Die erhaltenen Muster werden in vier Stadien nach Rolando eingeteilt: Von Stadium 1, bei dem ein einheitliches Farnkrautmuster vorhanden ist über die mittleren Stadien, bei denen kleine und große Löcher im Muster erkennbar sind, bis Stadium 4, wo nur noch Überbleibsel vom kristallinen Muster vorhanden sind. Bei Veränderungen der Muzinschicht, wie beim Schleimhautpemphigoid, Stevens-Johnson-Syndrom, Trachom oder nach Verätzung sind diese pathologischen Muster charakteristisch. Auch im Fall der Keratokonjuctivis sicca tritt kaum ein Farnkrautphänomen auf, da der Tränenfilm hyperosmolar und durch eine veränderte Zusammensetzung gekennzeichnet ist.
Das ausschließlich von den konjunktivalen Becherzellen sezernierte Muzin MUC5AC ist Gel-bildend und ein bedeutsamer Marker in Studien über Syndrome des trockenen Auges. Es kann direkt aus der Tränenflüssigkeit, durch eine Mikropipette oder von einem Schirmer-Teststreifen nach dessen Anwendung entnommen werden und mittels ELISA-Test (Enzyme Linked Immunosorbent Assay) oder durch direkte immunhistochemische Untersuchungen bestimmt werden.
Patienten mit Sicca-Symptomatik haben meist eine veränderte Zusammensetzung der Proteine im Tränenfilm. Es zeigte sich, dass bei Probanden mit okulärer Trockenheit z. B. Lactoferrin, EGF (epidermaler Wachstumsfaktor) und Lysozym erniedrigt sind, dagegen war Aquaporin 5 erhöht. Um die Tränenproteine zu bestimmen, können sie aus Tränendrüsenproben oder direkt aus der Tränenflüssigkeit entnommen werden und mittels der ELISA-Methode, der High-Performance-liquid-Chromatographie (HPLC), der Kapillarlektrophorese, der Polyacrylamid-Gel-Elektrophorese (PAGE), der Flowzytometrie, der Polymerasekettenreaktion und mit SELDI-TOF-MS (Surface-enhanced Laser Adsorption/Ionization Time of Flight Mass Spectrometry)- basierten ProteinChip-Arrays untersucht werden.

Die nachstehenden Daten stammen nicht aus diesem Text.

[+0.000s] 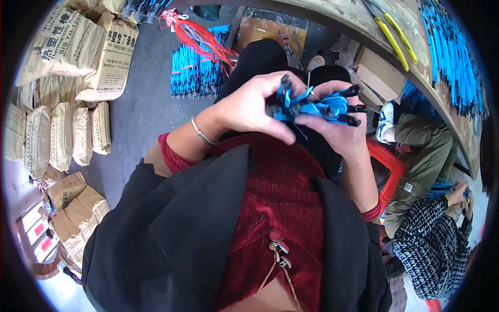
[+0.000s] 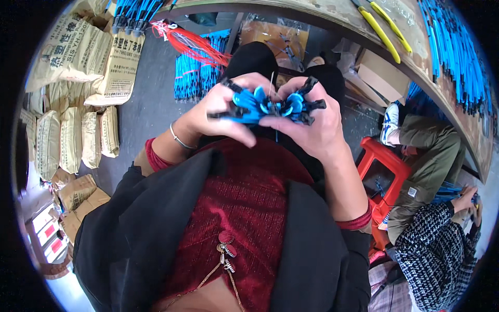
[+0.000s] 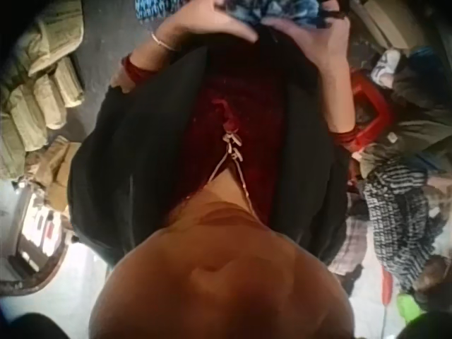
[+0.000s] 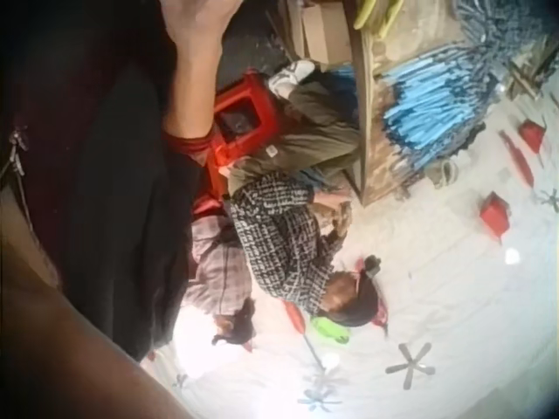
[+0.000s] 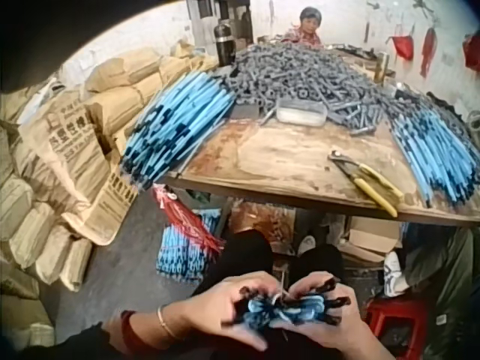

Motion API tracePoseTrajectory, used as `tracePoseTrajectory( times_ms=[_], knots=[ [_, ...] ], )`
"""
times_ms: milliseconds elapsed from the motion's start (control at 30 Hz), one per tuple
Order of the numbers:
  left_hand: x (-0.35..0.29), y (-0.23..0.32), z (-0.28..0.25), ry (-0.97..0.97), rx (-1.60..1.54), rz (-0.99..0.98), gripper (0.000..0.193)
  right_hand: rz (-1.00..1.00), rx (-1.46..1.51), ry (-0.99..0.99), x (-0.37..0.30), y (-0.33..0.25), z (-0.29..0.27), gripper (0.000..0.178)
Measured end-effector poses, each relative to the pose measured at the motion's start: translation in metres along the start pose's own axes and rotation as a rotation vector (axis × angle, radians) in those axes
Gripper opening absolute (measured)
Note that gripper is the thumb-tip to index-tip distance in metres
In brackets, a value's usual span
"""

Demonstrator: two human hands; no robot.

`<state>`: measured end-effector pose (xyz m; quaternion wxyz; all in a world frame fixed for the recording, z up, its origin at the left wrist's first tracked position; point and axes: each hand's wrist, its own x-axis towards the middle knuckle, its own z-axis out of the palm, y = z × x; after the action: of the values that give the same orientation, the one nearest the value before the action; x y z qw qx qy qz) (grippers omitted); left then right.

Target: The person assembles small blue plastic rods into a black circular base by hand at a factory workstation.

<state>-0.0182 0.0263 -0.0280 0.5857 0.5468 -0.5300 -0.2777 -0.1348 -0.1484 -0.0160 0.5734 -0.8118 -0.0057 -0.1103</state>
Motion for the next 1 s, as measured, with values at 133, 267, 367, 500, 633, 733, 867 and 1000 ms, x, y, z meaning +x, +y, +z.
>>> tracePoseTrajectory(
  times_ms=[133,267,367,500,633,733,867,1000],
  knots=[
    [0.006,-0.012,0.005,0.221,-0.2,-0.341,0.044,0.128,-0.033,0.041,0.008,-0.001,0.006,0.064],
    [0.009,-0.032,-0.017,0.131,-0.205,-0.048,0.032,-0.108,0.192,-0.029,0.028,0.009,-0.02,0.094],
    [0.006,-0.029,-0.025,0.078,-0.26,0.052,0.029,-0.156,0.278,-0.078,0.026,0.044,-0.033,0.114],
    [0.001,-0.027,-0.022,0.147,-0.314,-0.166,0.025,0.038,0.272,-0.158,0.015,0.07,-0.01,0.128],
    [0.008,-0.021,-0.015,0.315,-0.23,-0.191,0.024,0.098,0.422,-0.173,0.015,0.06,0.014,0.11],
    [0.012,-0.028,-0.017,0.28,-0.296,-0.176,0.023,0.191,0.458,-0.06,0.022,0.059,0.007,0.093],
    [0.024,-0.03,-0.017,0.124,-0.314,-0.116,0.025,0.302,0.567,-0.329,0.026,0.073,-0.006,0.062],
    [0.022,-0.029,-0.019,-0.049,-0.306,-0.113,0.035,0.255,0.403,-0.393,0.026,0.071,-0.003,0.035]
  ],
)
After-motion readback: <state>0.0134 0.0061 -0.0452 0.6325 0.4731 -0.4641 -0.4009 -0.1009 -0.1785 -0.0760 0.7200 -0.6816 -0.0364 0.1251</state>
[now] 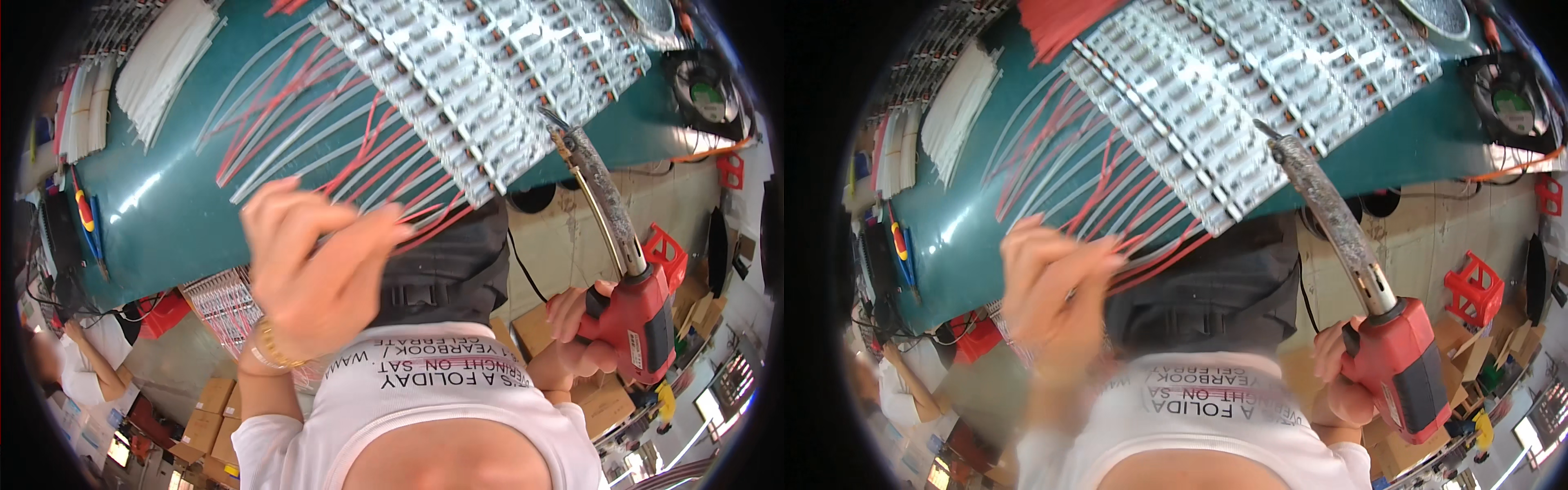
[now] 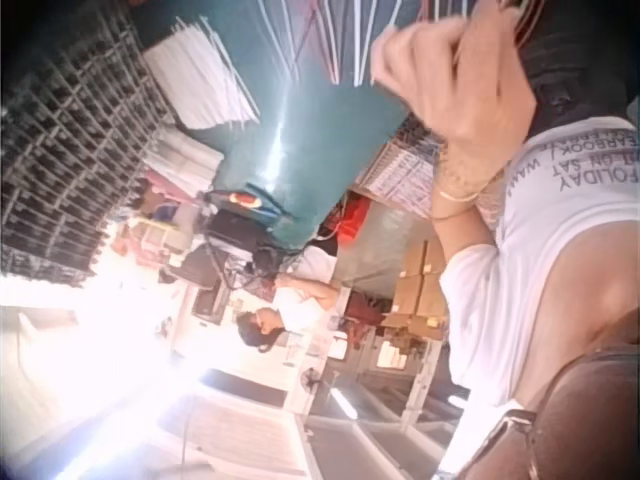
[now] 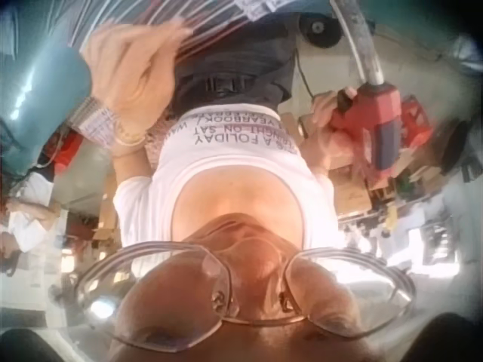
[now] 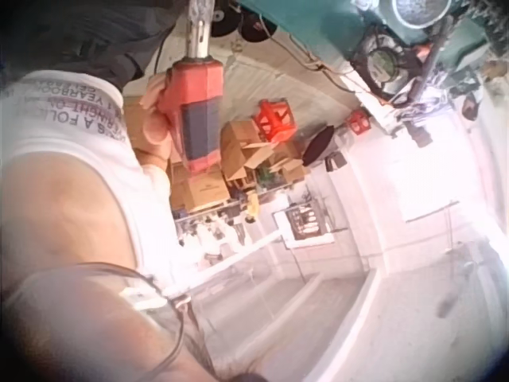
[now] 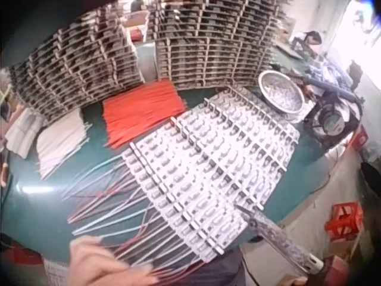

Zusätzlich zur NIBUT lässt sich mit dem Keeler TearScope® auch die Lipidschicht des Tränenfilms bezüglich der Dicke und Morphologie anhand ihrer Interferenzmuster beurteilen. Interferenzen entstehen, wenn Lichtwellen von dünnen, transparenten Grenzflächen (der äußeren und inneren Grenzfläche der extrem dünnen Lipidschicht sowie an tieferen Grenzflächen) unterschiedlich reflektiert werden. In Abhängigkeit der Wellenlänge des reflektierten Lichts lassen sich an der untersuchten Oberfläche Farben und Muster erkennen, anhand derer man Rückschlüsse auf die Dicke ziehen kann.
Ein dickerer Lipidfilm präsentiert sich in einer bläulichen Farbe, ein dünnerer Film führt zu kurzwelligeren Interferenzen und zeigt sich daher in rötlicher Farbe. Während die Augen bei der Untersuchung ganz normal blinzeln können, beobachtet man die Interferenzmuster sowie - farben, und teilt die Lipidschichtdicke in Grade ein:
- Grad 1: ungleichmäßige Verteilung der Lipidschicht (offenes Maschenwerk)
- Grad 2: einheitliche Verteilung der Lipidschicht (geschlossenes Maschenwerk)
- Grad 3: ungleichmäßige Wellen
- Grad 4: einige Farben und eine ungleichmäßige Verteilung der Lipidschicht liegen vor
- Grad 5: normale Farben der Lipidschicht (braun und blau)
- Grad 6: abnorme Farben (rot und grün)
Die Grade 2–5 zeigen eine normale Lipidschicht an und sind mit einer normalen Tränenfilmstabilität vereinbar. Das offene Maschenwerk beschreibt eine dünne Lipidschicht, welche gewöhnlich mit Symptomen des trockenen Auges einhergeht. Das Muster bei Grad 6 kennzeichnet eine extrem dicke Lipidschicht, die von einer abnorm erhöhten Sekretion der Meibom-Drüse herrührt.